We tried out one spot and had no luck so we moved on to the place near where I saw the house remains two days earlier. I found a cute little tree stump covered in moss around three trees and a branch that fell that would make the perfect bench rest. I set up the blind and hunted from there, which was the most comfortable seat of the trip. Not sure if you've ever sat motionless on your butt on the ground for hours but it hurts bad.



After no luck there for a few hours, we broke for lunch at Rogers again and upon returning to camp, Brian had left, and John and Benny's camp were breaking down to leave. We said our goodbyes to them and swapped numbers so we could meet up again one day if we ever did another deer hunt in the future there. Then Jesse suggested we pack camp which was fine. I helped him break down and then he wanted to go home. I told him it wasn't over until it was over. If I left with him now, I would forever wonder if I'd ever see a deer and miss out because I wasn't there. If I stayed till it was over and left after I don't see any deer, I'd feel better knowing I tried, but just got skunked. After explaining this to Jesse, he said OK and went home and I went back out hunting.

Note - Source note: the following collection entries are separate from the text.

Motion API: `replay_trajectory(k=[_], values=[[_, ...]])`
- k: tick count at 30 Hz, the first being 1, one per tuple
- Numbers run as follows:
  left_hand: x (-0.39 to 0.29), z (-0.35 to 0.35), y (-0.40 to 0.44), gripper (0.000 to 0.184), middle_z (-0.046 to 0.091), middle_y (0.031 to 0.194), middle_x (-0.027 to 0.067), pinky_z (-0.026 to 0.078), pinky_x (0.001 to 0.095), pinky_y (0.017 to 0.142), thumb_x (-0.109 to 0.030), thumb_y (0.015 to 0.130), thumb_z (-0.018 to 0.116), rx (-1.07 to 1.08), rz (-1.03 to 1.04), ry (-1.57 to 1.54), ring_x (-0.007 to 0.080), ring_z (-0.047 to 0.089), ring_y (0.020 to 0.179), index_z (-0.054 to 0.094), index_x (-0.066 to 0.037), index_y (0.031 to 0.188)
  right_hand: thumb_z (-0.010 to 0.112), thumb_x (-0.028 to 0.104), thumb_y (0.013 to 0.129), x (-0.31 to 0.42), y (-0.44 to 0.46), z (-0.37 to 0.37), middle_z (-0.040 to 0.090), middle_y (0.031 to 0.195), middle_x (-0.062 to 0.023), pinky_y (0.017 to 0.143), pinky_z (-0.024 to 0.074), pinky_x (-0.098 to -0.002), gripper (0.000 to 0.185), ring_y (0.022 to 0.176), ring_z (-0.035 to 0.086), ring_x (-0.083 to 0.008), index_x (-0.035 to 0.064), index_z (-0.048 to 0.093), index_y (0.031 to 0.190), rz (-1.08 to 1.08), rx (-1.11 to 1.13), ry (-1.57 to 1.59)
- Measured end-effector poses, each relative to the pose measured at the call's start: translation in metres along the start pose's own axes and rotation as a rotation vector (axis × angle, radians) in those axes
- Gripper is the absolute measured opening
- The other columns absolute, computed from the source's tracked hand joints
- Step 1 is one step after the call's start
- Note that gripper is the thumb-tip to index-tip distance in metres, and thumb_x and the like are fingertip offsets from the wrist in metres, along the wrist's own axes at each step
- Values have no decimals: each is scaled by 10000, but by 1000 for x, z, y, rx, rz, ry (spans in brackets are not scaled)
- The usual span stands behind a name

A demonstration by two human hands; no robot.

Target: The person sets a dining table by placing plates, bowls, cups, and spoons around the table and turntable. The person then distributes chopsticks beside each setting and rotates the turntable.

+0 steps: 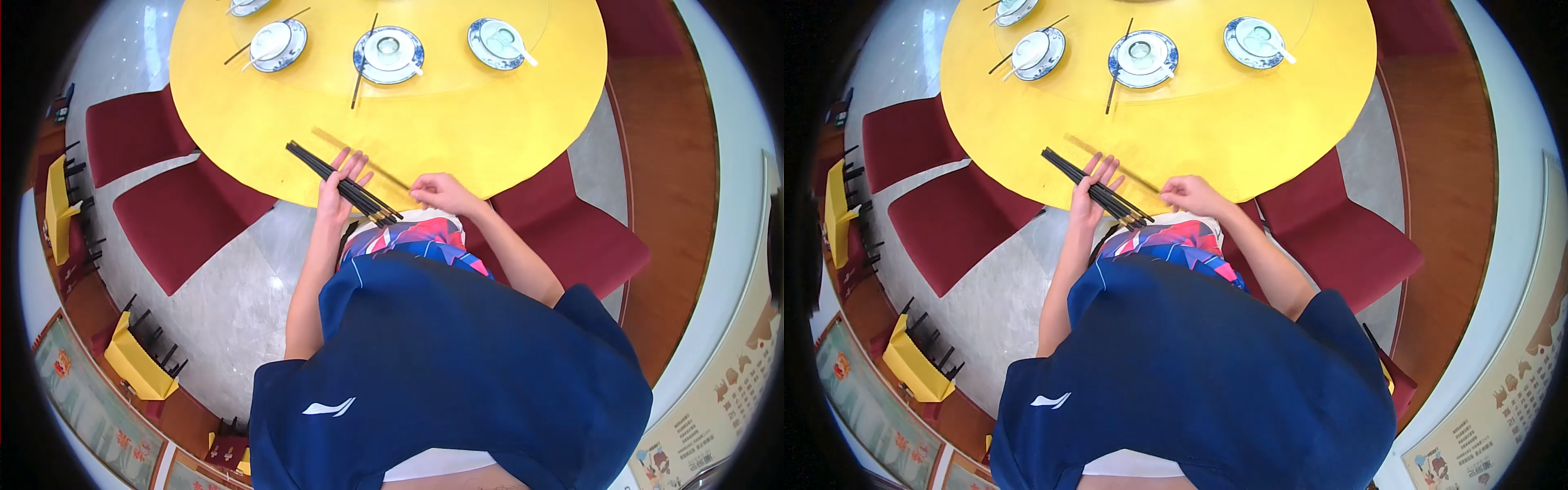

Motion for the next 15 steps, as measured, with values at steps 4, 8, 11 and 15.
replay_trajectory(k=[4, 8, 11, 15], values=[[6, -17, 4, 554, 368, 1409, 264, 377, 546, 1045, -30, 863, 392, -69, 71, -68, 355, 372, 1329, 291, -4, 1407, 610, 204, 904, -36, -13, -100, 640, 771, -35, 557, 484, -244, 194, 635, 617, -96, 21, 625, 967, -64, -348, 4], [12, -27, 6, 532, 380, 1398, 263, 376, 544, 1047, -40, 877, 412, -124, 83, -96, 348, 386, 1321, 309, -17, 1399, 618, 192, 896, -35, 1, -182, 643, 733, -41, 545, 479, -244, 204, 608, 616, -97, -5, 633, 949, -106, -582, -74], [11, -27, 4, 507, 401, 1378, 264, 384, 539, 1040, -38, 883, 433, -178, 55, -122, 346, 416, 1297, 324, -21, 1378, 615, 178, 902, -28, 20, -216, 642, 728, -54, 513, 468, -227, 214, 589, 602, -94, -32, 625, 937, -102, -721, -161], [4, -18, -2, 472, 434, 1339, 277, 414, 526, 1014, -33, 889, 438, -221, 4, -77, 349, 464, 1248, 328, -24, 1348, 620, 175, 895, -23, 35, -235, 652, 727, -69, 513, 492, -234, 220, 595, 630, -108, -43, 640, 923, -4, -845, -67]])
Point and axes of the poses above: each hand's wrist, its own y-axis towards the middle knuckle, its own z-axis out of the palm, x = y × z, the point moved 7 cm from there along y, towards the middle knuckle
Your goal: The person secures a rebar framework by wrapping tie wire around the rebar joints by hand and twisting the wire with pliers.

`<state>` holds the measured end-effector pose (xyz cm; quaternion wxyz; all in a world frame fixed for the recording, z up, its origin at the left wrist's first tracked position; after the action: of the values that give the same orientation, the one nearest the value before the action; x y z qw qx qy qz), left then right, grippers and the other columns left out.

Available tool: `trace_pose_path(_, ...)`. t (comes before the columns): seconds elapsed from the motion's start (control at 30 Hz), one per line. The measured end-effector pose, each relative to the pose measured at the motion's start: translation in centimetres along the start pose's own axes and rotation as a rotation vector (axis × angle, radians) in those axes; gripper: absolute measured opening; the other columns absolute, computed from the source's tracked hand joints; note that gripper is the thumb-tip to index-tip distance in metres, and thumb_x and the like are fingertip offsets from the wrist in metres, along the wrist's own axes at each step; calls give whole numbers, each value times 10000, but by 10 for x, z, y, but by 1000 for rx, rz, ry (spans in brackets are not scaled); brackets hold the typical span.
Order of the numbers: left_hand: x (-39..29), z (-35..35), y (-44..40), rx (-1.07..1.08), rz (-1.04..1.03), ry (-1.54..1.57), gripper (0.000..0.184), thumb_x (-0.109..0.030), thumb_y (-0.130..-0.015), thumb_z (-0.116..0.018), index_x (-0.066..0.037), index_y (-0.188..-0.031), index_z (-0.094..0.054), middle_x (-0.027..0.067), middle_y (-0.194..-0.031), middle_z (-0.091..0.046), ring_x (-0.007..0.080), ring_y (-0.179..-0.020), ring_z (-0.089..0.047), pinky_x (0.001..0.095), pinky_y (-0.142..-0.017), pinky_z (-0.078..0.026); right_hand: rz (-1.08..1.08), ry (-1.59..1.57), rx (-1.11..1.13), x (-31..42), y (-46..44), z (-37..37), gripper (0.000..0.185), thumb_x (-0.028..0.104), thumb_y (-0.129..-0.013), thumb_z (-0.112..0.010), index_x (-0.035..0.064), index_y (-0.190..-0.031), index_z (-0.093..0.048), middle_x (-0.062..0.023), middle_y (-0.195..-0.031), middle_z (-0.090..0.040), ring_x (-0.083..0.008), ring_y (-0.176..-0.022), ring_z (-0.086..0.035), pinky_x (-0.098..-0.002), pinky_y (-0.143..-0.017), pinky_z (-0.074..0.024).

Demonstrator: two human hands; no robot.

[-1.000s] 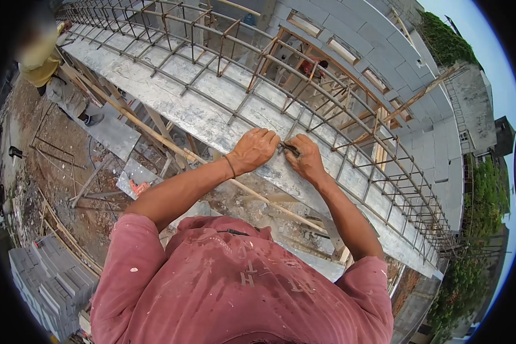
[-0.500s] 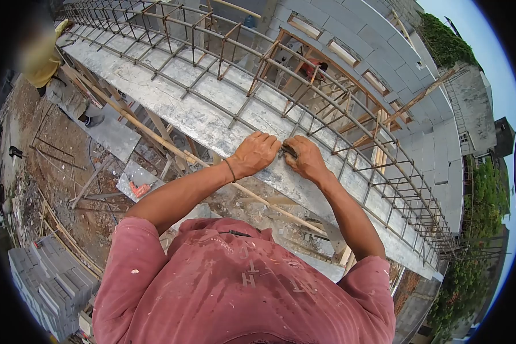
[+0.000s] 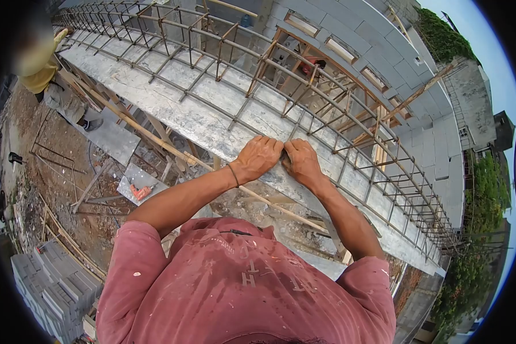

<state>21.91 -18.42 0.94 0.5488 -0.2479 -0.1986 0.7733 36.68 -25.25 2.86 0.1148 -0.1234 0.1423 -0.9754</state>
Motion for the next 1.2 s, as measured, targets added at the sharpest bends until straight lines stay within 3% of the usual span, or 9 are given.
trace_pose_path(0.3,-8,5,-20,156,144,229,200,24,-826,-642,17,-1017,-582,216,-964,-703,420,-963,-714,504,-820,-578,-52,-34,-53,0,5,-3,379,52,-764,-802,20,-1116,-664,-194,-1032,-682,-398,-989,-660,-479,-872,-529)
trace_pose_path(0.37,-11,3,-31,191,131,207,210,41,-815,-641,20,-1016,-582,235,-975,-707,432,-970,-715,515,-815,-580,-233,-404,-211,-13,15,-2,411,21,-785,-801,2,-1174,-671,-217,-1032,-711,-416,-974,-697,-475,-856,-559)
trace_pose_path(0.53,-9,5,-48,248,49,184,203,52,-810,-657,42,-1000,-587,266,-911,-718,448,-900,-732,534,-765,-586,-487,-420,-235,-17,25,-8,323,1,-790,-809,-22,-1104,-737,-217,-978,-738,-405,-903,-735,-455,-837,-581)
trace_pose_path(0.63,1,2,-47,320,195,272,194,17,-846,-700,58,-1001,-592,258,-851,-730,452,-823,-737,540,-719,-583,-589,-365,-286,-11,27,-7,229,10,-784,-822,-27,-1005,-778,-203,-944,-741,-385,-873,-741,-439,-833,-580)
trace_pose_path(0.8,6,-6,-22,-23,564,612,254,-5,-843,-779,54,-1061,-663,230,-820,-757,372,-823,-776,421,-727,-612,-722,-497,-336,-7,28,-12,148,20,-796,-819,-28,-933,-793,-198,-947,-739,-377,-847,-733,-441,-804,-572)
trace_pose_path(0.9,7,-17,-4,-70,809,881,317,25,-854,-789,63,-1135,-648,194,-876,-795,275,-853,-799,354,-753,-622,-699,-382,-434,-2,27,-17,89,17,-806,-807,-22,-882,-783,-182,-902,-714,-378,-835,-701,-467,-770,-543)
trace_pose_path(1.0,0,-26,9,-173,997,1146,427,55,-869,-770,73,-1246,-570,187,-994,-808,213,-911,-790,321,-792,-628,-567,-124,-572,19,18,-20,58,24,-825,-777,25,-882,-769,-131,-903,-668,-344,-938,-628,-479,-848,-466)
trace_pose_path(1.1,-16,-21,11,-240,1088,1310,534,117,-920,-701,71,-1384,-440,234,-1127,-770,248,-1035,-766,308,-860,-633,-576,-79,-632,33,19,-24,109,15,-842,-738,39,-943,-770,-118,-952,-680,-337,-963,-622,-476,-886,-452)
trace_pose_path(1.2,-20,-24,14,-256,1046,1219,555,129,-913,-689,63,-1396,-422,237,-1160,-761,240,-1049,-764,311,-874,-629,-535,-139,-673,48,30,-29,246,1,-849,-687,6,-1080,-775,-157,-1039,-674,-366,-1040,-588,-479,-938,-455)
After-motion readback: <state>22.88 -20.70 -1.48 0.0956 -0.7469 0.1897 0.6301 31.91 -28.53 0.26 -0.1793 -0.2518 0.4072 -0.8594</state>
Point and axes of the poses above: each hand's wrist, its own y-axis away from the middle knuckle, its own z-axis out of the back of the hand, x = y × z, the point moved 4 cm from there along -y, towards the middle knuckle
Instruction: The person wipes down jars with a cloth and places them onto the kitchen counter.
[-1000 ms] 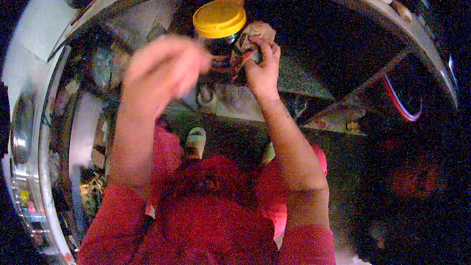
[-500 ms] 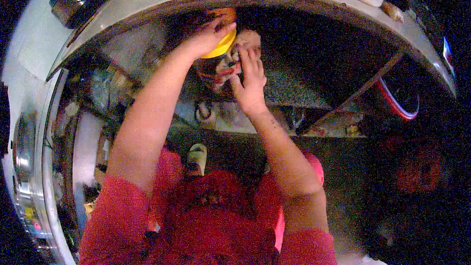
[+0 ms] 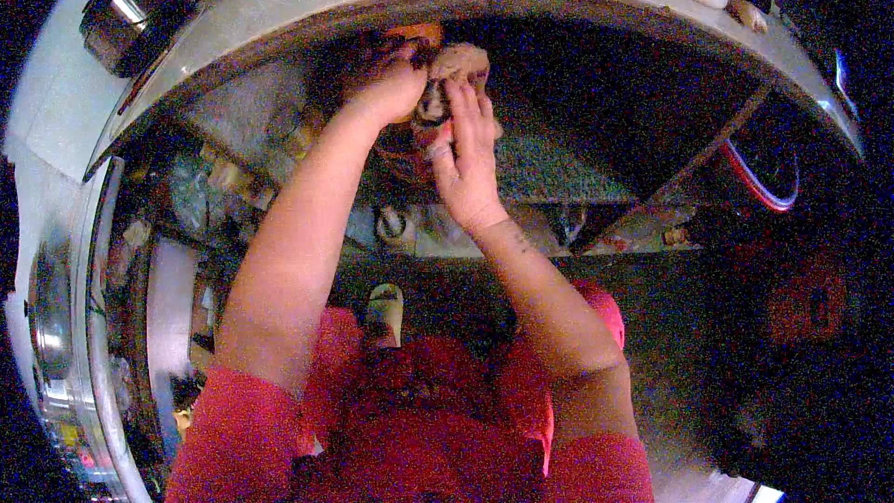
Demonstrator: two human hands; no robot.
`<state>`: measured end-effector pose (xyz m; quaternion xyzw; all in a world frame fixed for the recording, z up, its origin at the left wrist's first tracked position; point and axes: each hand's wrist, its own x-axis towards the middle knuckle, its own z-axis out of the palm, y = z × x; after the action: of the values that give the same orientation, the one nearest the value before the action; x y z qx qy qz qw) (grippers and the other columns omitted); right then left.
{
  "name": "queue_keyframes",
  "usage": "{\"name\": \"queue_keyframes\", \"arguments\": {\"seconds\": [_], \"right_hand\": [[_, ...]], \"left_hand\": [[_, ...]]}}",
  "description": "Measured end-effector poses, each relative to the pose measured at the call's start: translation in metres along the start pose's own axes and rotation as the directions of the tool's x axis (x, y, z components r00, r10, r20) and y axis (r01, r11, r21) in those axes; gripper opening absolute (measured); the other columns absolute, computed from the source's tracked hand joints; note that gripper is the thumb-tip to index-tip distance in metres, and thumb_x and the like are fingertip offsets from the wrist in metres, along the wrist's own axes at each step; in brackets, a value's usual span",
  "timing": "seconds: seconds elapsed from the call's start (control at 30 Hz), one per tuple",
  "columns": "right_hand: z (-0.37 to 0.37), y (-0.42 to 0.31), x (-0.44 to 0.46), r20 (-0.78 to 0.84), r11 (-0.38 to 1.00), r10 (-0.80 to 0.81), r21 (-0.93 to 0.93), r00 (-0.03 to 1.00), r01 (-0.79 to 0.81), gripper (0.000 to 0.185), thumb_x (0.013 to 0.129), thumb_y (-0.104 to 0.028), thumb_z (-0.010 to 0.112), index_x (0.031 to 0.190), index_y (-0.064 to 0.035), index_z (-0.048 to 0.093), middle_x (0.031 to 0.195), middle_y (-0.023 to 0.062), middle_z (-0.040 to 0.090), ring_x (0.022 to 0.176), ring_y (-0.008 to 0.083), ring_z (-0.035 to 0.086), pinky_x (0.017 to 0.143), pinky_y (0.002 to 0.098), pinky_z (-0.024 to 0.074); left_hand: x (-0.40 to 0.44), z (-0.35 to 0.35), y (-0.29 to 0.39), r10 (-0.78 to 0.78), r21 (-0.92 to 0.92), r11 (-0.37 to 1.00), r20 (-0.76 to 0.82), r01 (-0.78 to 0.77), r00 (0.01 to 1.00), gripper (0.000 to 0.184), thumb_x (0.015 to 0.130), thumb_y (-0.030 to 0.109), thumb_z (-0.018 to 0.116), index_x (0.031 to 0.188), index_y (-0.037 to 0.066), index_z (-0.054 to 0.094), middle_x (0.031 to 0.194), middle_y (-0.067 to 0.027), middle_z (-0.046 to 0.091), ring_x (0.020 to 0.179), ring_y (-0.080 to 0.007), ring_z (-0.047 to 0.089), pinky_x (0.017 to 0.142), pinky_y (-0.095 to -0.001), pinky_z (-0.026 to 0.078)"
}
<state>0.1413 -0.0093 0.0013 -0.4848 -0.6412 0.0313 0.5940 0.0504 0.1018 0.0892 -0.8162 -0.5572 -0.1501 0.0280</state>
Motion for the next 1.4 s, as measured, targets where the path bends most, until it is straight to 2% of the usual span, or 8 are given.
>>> {"name": "queue_keyframes", "arguments": {"seconds": [0.1,0.27,0.5,0.67,0.77,1.03,1.23,1.4], "right_hand": [[0.013,-0.001,-0.005,-0.016,0.999,-0.024,-0.047,1.0,0.023,0.068,0.086,-0.01,0.053,0.148,-0.0071,0.025,0.153,0.0203,0.02,0.141,0.0455,0.013,0.116,0.0507,0.0113],[0.051,0.028,-0.054,0.061,0.981,0.166,-0.115,0.984,-0.158,0.093,0.08,-0.005,0.058,0.147,0.0042,-0.007,0.152,0.0311,-0.003,0.143,0.046,-0.002,0.116,0.0482,0.0057],[0.044,-0.002,-0.07,0.181,0.967,0.244,-0.125,0.953,-0.223,0.1,0.072,-0.005,0.062,0.146,0.0057,-0.004,0.148,0.0387,-0.003,0.139,0.0546,-0.002,0.115,0.0551,0.0054],[0.031,-0.012,-0.04,0.131,0.98,0.062,-0.198,0.989,-0.035,0.09,0.076,-0.007,0.06,0.149,0.001,0.008,0.151,0.0337,0.004,0.14,0.0529,0.002,0.114,0.0567,0.0061],[0.022,-0.005,-0.018,0.123,0.968,-0.023,-0.244,0.992,0.053,0.081,0.08,-0.006,0.056,0.149,-0.0005,0.013,0.152,0.0301,0.008,0.141,0.0489,0.005,0.114,0.0559,0.0081],[0.05,0.076,-0.037,0.121,0.848,0.345,0.385,0.931,-0.364,0.07,0.09,-0.009,0.045,0.148,0.003,0.007,0.154,0.0288,0.003,0.144,0.0423,-0.002,0.117,0.0453,0.0038],[0.047,0.018,-0.065,0.188,0.911,0.382,0.089,0.905,-0.403,0.075,0.093,-0.017,0.049,0.148,0.0037,0.003,0.153,0.0315,-0.004,0.142,0.0466,-0.006,0.116,0.0489,0.0038],[0.036,-0.034,-0.057,0.2,0.989,0.145,-0.048,0.969,-0.138,0.074,0.093,-0.022,0.052,0.149,0.0017,0.009,0.152,0.0323,0.002,0.141,0.0505,0.0,0.115,0.0528,0.0072]], "left_hand": [[0.002,0.003,-0.001,0.002,0.018,1.0,0.019,-0.002,1.0,0.062,0.09,0.061,0.039,0.137,0.022,0.047,0.146,-0.011,0.041,0.135,-0.0318,0.036,0.113,-0.0462,0.023],[0.007,0.007,-0.004,-0.02,-0.096,0.995,0.05,0.024,0.999,0.063,0.09,0.065,0.032,0.137,0.025,0.046,0.147,-0.0061,0.041,0.138,-0.0303,0.032,0.111,-0.0518,0.018],[0.004,0.004,-0.003,-0.051,-0.078,0.996,0.028,0.053,0.998,0.064,0.09,0.064,0.033,0.136,0.023,0.049,0.144,-0.0071,0.046,0.136,-0.0317,0.035,0.11,-0.052,0.02],[0.012,0.015,-0.008,-0.054,-0.134,0.989,0.025,0.057,0.998,0.062,0.091,0.063,0.034,0.137,0.024,0.048,0.145,-0.0069,0.044,0.137,-0.0329,0.033,0.11,-0.0531,0.021],[0.01,0.011,-0.008,-0.025,-0.126,0.992,0.046,0.031,0.999,0.069,0.089,0.065,0.039,0.139,0.017,0.043,0.141,-0.0174,0.046,0.132,-0.036,0.04,0.111,-0.0504,0.027],[0.006,0.003,-0.004,-0.076,-0.061,0.995,0.027,0.077,0.997,0.062,0.09,0.064,0.035,0.135,0.024,0.049,0.143,-0.0091,0.045,0.135,-0.0331,0.037,0.11,-0.0519,0.024],[0.015,0.015,-0.015,-0.005,-0.141,0.99,-0.024,0.002,1.0,0.059,0.091,0.061,0.038,0.131,0.021,0.053,0.137,-0.0119,0.051,0.128,-0.0331,0.046,0.107,-0.0468,0.032],[0.014,0.016,-0.014,-0.014,-0.114,0.993,-0.066,0.006,0.998,0.058,0.092,0.06,0.04,0.13,0.018,0.055,0.134,-0.0156,0.053,0.124,-0.0353,0.049,0.106,-0.0465,0.035]]}}
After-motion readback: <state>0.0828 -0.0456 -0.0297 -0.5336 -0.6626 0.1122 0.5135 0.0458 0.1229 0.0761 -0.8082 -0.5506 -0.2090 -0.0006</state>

I ventured to where Benny and John got their deer but had no luck and thought I'd give the South Loop another go. Again, I had no luck. I finally came back in and called it a trip. So even though I didn't see any deer while out on the field, I got stuck in a monsoon, my tent leaked and blew over the next day, I still had an extremely fun time, made new friends, and got some valuable information about hunting, field dressing and quartering meat. We may go with our camp neighbors on another hunt down the road some time. So in the end, I enjoyed my time in the woods and probably think as much as I love Jesse, hunting for me may be very much like hunting with the guys at camp: one of those things where the better half stays home. Hahaha!!!